Anaesthetic management

Routine anaesthetic evaluation was performed for each patient preoperatively. Those patients who were considered non-problematic were admitted to surgery after preparation of 10 units of packed red blood cells (PRBCs) and fresh frozen plasma (FFP) each. Two of the patients (patients 3 and 4) had undergone permanent tracheostomy. The tracheostomy cannula was inserted under sedation, and local anaesthesia was administered prior to surgery in patients 2 and 5. Patient 1 underwent tracheostomy following tracheal intubation accompanied by general anaesthesia. Standard monitoring consisting of electrocardiography, pulse oximetry and end-tidal carbon dioxide, among others, was performed in all cases. Sodium thiopental, fentanyl and rocuronium bromide were used for anaesthesia induction. Invasive blood pressure monitoring was performed via the radial artery in patients 1, 2 and 3 or the arteria dorsalis pedis in patients 2 and 3. A large-bore peripheral venous cannula and central venous catheter were inserted via the femoral vein following induction of general anaesthesia, and central venous pressure was monitored in all cases.
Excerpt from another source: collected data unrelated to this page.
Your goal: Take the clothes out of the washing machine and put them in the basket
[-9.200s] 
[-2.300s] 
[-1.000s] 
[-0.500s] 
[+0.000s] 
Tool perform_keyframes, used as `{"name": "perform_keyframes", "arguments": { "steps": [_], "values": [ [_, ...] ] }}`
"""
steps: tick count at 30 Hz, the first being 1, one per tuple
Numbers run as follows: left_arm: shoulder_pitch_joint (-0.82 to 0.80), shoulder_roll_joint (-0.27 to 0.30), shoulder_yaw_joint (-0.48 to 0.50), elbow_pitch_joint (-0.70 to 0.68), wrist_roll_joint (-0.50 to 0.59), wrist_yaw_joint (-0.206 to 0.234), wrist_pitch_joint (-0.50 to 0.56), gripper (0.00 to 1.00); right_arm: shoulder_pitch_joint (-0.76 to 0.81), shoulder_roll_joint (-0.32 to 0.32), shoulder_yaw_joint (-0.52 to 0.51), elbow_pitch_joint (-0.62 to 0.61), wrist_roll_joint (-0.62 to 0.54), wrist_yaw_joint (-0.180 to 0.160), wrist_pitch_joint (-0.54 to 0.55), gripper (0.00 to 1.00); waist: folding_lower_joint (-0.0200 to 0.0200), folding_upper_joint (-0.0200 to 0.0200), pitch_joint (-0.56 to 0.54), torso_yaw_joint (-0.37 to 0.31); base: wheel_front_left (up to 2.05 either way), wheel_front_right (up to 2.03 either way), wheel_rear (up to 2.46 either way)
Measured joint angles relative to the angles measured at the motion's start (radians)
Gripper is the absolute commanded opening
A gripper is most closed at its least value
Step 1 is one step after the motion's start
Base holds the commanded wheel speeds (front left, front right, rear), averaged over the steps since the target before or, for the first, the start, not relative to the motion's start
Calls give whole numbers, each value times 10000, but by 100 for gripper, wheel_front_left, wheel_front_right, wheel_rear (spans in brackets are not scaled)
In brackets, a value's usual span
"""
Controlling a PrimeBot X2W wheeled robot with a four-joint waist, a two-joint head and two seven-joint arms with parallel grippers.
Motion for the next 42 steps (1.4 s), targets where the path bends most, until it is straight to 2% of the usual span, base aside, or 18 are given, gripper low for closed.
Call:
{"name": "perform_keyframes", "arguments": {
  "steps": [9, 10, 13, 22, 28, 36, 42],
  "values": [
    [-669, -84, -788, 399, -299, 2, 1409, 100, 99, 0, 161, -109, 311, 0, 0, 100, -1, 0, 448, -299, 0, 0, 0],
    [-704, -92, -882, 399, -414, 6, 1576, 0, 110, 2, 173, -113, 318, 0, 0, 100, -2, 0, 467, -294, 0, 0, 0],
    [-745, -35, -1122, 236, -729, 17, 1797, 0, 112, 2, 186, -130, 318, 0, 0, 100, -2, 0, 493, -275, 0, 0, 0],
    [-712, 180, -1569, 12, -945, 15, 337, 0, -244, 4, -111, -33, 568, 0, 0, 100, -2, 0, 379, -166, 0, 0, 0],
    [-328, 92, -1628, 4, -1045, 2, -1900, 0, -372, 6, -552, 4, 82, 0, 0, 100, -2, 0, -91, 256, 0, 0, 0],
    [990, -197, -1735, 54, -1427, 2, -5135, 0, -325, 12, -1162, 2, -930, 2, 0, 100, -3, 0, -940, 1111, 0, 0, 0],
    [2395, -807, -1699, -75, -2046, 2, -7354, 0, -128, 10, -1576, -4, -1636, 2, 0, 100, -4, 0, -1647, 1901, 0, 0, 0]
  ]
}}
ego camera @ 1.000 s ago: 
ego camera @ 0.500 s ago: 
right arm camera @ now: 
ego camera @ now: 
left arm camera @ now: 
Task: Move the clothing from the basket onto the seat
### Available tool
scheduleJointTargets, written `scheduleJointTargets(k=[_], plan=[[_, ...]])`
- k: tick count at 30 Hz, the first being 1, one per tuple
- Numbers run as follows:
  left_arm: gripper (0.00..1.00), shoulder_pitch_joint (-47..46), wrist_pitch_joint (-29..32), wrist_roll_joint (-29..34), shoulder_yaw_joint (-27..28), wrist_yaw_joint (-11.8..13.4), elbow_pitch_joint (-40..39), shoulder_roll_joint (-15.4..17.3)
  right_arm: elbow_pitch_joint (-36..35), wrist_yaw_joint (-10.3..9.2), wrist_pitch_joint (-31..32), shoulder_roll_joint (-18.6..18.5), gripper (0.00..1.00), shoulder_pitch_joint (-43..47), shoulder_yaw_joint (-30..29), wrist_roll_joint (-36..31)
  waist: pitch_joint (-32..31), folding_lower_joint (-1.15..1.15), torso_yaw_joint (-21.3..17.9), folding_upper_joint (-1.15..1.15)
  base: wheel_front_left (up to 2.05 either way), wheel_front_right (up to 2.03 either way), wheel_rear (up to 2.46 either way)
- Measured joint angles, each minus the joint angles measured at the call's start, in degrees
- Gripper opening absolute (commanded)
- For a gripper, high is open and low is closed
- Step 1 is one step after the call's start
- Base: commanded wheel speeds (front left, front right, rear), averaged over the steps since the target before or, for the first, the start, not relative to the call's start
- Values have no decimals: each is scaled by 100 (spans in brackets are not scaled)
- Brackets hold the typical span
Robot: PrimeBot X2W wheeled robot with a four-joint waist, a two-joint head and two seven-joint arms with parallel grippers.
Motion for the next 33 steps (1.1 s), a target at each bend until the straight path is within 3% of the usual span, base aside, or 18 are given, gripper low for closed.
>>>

Urine excretion was monitored hourly using a Foley catheter. A peripheral temperature probe was used to monitor body temperature.

Surgical procedure

The facial graft was perfused with preservation solution and transferred in slush ice following excision. Donor and recipient surgical procedures were performed by two groups of transplant surgeons in a synchronised manner. The surgical team performing recipient procedures removed the deformed skin and connective tissues, while the other surgical team simultaneously excised the facial graft from the donor body.

Critical care management

Duration of critical care follow-up varied between 2 days (patients 1 and 5) and 7 days (patient 3). All patients were ventilated with assisted pressure-controlled mode using a fractional inspired oxygen concentration (Fi[O.sub.2]) of 40% and a positive end-expiratory pressure of 5 cm [H.sub.2]O via tracheostomy cannula. Ventilation parameters were titrated to achieve the goals of peripheral [O.sub.2] saturation above 90% and partial arterial oxygen saturation (Pa[O.sub.2]) exceeding 80 mmHg. The mean duration of mechanical ventilation was 3.6 days, and patients were discharged from the intensive care unit (ICU) with tracheostomy cannulas shortly after a successful weaning period.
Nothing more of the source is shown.